A single-nucleotide-polymorphism in the 5'-flanking region of MSX1 gene as a predictive marker candidate for platinum-based therapy of esophageal carcinoma

Takahiro Mori; Kazuko Ueno; Katsushi Tokunaga; Yosuke Kawai; Koichi Matsuda; Nao Nishida; Keigo Komine; Sakae Saito; Masao Nagasaki; BioBank Japan Project

doi:10.1177/17588359221080580

A single-nucleotide-polymorphism in the 5'-flanking region of MSX1 gene as a predictive marker candidate for platinum-based therapy of esophageal carcinoma

Ther Adv Med Oncol. 2022 Feb 24:14:17588359221080580. doi: 10.1177/17588359221080580. eCollection 2022.

Authors

Takahiro Mori¹, Kazuko Ueno², Katsushi Tokunaga², Yosuke Kawai², Koichi Matsuda³, Nao Nishida⁴, Keigo Komine⁵, Sakae Saito⁶, Masao Nagasaki⁷; BioBank Japan Project

Affiliations

¹ Departments of Clinical Oncology and Gastroenterological Surgery, National Hospital Organization Sagamihara National Hospital, 18-1 Sakuradai, Minami-ku, Sagamihara 252-0392, Kanagawa, Japan.
² Genome Medical Science Project, National Center for Global Health and Medicine, Tokyo, Japan.
³ Laboratory of Clinical Genome Sequencing, Department of Computational Biology and Medical Sciences, Graduate School of Frontier Sciences, The University of Tokyo, Tokyo, Japan.
⁴ Genome Medical Science Project, National Center for Global Health and Medicine, Ichikawa, Japan.
⁵ Department of Medical Oncology, Tohoku University Hospital, Sendai, Japan.
⁶ Department of Integrative Genomics, Tohoku Medical Megabank Organization, Tohoku University, Sendai, Japan.
⁷ Center for the Promotion of Interdisciplinary Education and Research, and nd Center for Genomic Midicine, Graduate School of Medicine, Kyoto University, Kyoto, Japan.

Abstract

Background: Platinum derivatives are important treatment options for patients with esophageal carcinoma (EC), and a predictive marker for platinum-based therapy is needed for precision medicine.

Patients and methods: This study contained two cohorts consisting of EC patients treated using platinum-based chemoradiation therapy (CRT) as the first-line and another external cohort of nationwide clinicogenomic data from the BioBank Japan (BBJ).

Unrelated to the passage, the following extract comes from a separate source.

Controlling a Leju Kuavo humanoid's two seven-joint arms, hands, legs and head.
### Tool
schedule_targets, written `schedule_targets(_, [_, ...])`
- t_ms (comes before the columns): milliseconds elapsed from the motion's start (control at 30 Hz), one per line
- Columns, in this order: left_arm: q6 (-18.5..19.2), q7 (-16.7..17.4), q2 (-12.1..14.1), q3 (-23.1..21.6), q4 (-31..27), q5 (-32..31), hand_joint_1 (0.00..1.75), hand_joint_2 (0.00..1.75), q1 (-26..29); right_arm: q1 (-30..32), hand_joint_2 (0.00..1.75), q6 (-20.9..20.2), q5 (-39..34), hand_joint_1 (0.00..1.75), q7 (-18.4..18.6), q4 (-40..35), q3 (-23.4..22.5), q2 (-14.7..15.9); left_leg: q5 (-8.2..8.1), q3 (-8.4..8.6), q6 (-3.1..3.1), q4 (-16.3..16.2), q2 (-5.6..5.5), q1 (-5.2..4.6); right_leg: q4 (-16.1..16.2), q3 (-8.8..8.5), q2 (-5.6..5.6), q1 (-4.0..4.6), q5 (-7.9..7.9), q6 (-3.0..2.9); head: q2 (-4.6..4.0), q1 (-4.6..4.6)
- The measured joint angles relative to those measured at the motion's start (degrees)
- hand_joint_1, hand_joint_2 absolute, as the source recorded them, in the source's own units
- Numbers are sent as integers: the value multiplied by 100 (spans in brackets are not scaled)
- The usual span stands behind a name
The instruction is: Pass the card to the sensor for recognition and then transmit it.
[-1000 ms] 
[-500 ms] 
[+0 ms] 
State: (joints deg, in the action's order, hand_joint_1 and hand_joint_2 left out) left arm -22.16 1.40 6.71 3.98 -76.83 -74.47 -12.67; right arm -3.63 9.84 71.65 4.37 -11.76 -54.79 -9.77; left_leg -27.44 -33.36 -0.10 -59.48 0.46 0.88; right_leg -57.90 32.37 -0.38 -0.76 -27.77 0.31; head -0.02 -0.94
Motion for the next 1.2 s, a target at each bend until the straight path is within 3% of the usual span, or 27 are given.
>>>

Results: Genome-wide association study (GWAS) of therapeutic outcomes, refractory disease or not, following platinum-based CRT as first-line in 94 patients in the first cohort suggested the association of 89 SNPs using p < 0.0001. The top 10 SNPs selected from each chromosomal region by odds ratio were evaluated for progression-free survival (PFS) and overall survival (OS) hazard ratios in the first cohort, resulting in four candidates (p < 0.0025). The four selected candidates were re-evaluated in another cohort of 24 EC patients, which included patients prospectively enrolled in this study to fulfill the sample size statistically suggested by the results of the first cohort, and of the four, only rs3815544 was replicated (p < 0.0125). Furthermore, this candidate genotype of rs3815544 proceeded to the re-evaluation study in an external cohort consisting of EC patients treated with platinum derivatives and/or by radiation therapy as the first-line treatment in BBJ, which confirmed that the alternative allele (G) of rs3815544 was statistically associated with non-response (SD or PD) to platinum-based therapy in EC patients (odds ratio = 1.801, p = 0.048). The methylation QTL database as well as online clinicogenomic databases suggested that the region including rs3815544 may regulate MSX1 expression through CpG methylation, and this down-regulation was statistically associated with poor prognosis after platinum-based therapies for EC.

Conclusion: rs3815544 is a novel candidate predictive marker for platinum-based EC therapy.

Keywords: MSX1; esophageal carcinoma; platinum-based therapy; predictive marker; single nucleotide polymorphism.